Babysteps

738 12 0
                                    

A big part of me just wanted to give in to him. He was saying all the right things. But there was still that voice inside my head telling me not to trust him. I didn't know if there was anything he could do or say to get rid of that voice. I guess the question was do I give him a chance to make things right again. What if he hurt me again? What if I fell more in love with him and something else bad came out and I got crushed again?

"Henry....."

"You don't have to decide anything right now. I just needed you to know how sorry I am. I was surprised to hear from you. I thought you were never going to talk to me again. The past two days have been....torture. I miss you."

"I....miss you too." I don't know why I said it but it felt good to be honest. I heard him sigh on the other end of the line. For a few moments, neither one of us said anything.

"Can I come see you?"

Without thinking I said yes. I was a mess and even though Henry was the reason for it, he was also the only person who could make it better. All I wanted was for him to hold me right now. Henry said he would be here in a half hour. I tried to make myself look presentable but you could still tell I had spent the weekend crying. My eyes were bloodshot and puffy. O well! Henry should know how upset I've been. I changed into leggings and a sweatshirt. It was the best I could do.
    Henry texted about 20 minutes later saying he was downstairs. I was nervous about seeing him. I needed to be clear that I wasn't ready to forgive him. He was waiting at the front door holding a big brown bag. I noticed he had dark circles under his eyes. I guess we both had a rough weekend.

"Hey, sorry I took so long. I brought you dinner."

I could smell the fish tacos from the restaurant he took me to on our first date. My stomach grumbled. I had barely eaten anything today and I was starving all of a sudden. We walked over to a bench to eat. I wasn't ready to let him back up to my room. And I didn't trust myself either. I've never been able to control myself with him.
   We sat and ate in silence. I think we were both afraid of ruining the moment by talking. So much needed to be said. When I finished off two tacos, I felt a lot better.

"Thank you for dinner. I haven't had much to eat today. I had lost my appetite."

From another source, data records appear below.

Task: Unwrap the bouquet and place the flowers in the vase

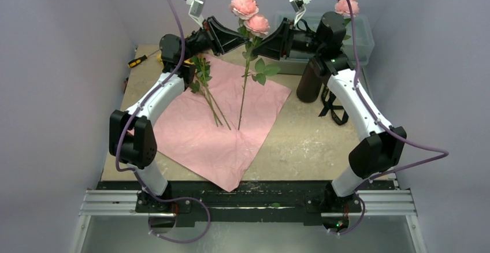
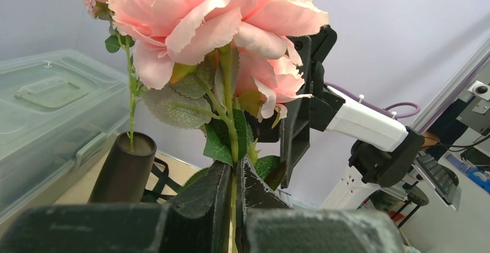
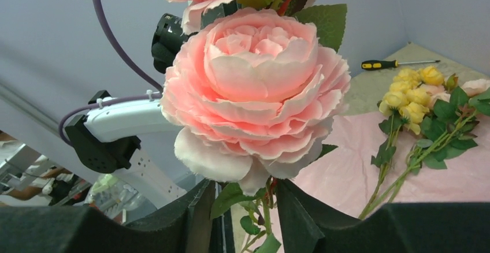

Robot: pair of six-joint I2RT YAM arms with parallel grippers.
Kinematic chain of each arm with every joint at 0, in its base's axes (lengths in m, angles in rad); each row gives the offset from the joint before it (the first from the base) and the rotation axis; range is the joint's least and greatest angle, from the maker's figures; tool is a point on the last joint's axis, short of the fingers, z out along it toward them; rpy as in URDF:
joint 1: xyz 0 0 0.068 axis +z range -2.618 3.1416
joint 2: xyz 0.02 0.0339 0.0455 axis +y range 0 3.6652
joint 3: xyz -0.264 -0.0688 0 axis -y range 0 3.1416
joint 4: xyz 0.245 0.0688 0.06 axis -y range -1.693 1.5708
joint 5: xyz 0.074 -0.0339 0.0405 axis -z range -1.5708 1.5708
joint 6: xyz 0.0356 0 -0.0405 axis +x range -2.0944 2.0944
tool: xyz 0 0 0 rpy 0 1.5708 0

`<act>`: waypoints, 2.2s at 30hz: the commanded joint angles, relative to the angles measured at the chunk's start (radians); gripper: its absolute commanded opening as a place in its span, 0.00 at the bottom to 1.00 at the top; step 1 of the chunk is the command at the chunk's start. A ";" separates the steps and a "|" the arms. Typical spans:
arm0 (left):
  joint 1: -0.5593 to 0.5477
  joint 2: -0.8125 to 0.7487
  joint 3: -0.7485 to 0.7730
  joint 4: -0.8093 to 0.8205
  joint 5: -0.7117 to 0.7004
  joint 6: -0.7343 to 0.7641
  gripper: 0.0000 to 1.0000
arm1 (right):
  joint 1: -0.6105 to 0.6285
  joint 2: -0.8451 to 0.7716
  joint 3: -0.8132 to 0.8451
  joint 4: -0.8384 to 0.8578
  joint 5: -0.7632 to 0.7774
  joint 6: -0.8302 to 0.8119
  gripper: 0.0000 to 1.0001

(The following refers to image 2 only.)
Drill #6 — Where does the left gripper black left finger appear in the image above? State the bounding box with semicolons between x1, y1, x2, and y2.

"Me too. But when you said I could come see you, I wanted to bring you something. Do you want to go for a walk?"

"Okay."

We threw away our trash and started walking in the direction of downtown. We were both awkwardly silent. I hated how weird it was between us. Could things ever be the way they were before? It was so easy before. I decided to break the tension with small talk.

"You didn't have a show tonight?"

"No not tonight. We play every other Sunday night and this is our night off."

"O okay. Makes sense."

It was quiet again. We never had trouble having a conversation before. Maybe seeing each other was a bad idea. It felt like we were pretending everything was fine when it clearly wasn't. We were just avoiding having a hard conversation about where we stood.

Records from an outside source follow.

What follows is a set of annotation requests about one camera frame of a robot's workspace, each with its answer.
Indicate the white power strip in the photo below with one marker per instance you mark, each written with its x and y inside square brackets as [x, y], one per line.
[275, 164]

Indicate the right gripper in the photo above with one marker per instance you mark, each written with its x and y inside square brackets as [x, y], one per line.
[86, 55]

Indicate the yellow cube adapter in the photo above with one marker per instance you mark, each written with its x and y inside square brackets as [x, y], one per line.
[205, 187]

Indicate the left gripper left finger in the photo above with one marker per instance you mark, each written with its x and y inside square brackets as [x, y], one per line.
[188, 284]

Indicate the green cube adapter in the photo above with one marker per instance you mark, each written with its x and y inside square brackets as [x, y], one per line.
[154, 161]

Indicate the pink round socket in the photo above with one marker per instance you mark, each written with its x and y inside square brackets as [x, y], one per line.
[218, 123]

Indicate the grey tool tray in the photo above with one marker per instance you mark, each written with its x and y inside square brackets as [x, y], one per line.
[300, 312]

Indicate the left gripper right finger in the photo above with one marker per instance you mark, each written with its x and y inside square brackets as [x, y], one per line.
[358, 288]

"Em, what are we doing?" Henry must have been thinking the same thing. We were now on the Main Street. There were a lot of people out tonight. I didn't want to get into everything out in public.

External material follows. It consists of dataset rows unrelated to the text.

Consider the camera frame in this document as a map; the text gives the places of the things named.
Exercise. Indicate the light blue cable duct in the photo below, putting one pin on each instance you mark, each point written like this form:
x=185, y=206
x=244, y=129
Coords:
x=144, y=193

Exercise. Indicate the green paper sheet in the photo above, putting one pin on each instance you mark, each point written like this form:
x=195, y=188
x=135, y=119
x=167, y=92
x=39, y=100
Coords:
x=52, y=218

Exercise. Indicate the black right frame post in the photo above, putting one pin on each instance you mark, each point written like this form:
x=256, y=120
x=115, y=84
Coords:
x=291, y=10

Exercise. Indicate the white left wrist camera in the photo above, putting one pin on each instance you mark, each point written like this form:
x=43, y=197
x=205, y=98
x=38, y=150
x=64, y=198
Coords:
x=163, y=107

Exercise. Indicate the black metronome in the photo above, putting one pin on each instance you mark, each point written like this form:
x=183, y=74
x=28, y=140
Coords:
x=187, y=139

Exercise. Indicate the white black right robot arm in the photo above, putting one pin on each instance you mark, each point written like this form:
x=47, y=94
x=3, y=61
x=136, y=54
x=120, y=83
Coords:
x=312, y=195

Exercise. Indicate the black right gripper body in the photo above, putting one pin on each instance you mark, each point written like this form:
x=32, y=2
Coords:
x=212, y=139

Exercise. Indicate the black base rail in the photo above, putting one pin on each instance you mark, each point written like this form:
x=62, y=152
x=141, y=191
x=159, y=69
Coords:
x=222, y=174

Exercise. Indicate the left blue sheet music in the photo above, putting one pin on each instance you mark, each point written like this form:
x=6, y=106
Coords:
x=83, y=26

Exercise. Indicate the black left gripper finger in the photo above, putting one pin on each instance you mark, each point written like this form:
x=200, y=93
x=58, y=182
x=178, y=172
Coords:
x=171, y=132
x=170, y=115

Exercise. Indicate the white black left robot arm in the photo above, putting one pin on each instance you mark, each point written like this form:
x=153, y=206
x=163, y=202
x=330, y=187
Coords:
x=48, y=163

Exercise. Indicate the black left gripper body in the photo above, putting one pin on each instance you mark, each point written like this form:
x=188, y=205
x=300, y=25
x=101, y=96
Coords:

"I don't know. Maybe we should head back."

"No not yet. I don't want to put any pressure on you. I just want to know what you're thinking."

I needed to get away from the crowded street. I couldn't say what I wanted to say in front of so many people. When we got to a corner, I turned and started walking down the empty side street. Henry followed. When I got about a block away, I stopped.

"I don't know Henry. I have no idea what I'm doing. I just know that I needed to see you."

He took a step closer to me. "I needed to see you to."

"You really hurt me Henry. I don't know if that can be fixed. But all I can think about right now is being in your arms."

He closed the space between us and pulled me into a hug. I leaned my head against his chest and wrapped my arms around his waist. I breathed in his scent and listened to his heart beat. Everything else disappeared. It was only the two of us. I wanted to stay there forever.
I don't know how long we stood there. Neither one of us made a move to break free. We had been through a rough couple of days and we needed each other to make it better. After a while, I pulled myself away from him. He put a hand up to my face and I thought he was going to kiss me. He surprised me by softly kissing my forehead instead.

"I'm going to make this right. I'm going to be the person you deserve."

"I can't make any promises. I'm not sure I can trust you again."

"I know I need to earn it back. I'll do whatever it takes."

I looked him in the eyes and I just knew he was being sincere. I wasn't ready to jump right back into anything with him. But I was willing to give him a chance. Maybe I was a fool and I was going to get hurt again. But I would regret it if I walked away now.
We walked back to the main street and headed in the direction of my dorm. I felt lighter than I had all weekend.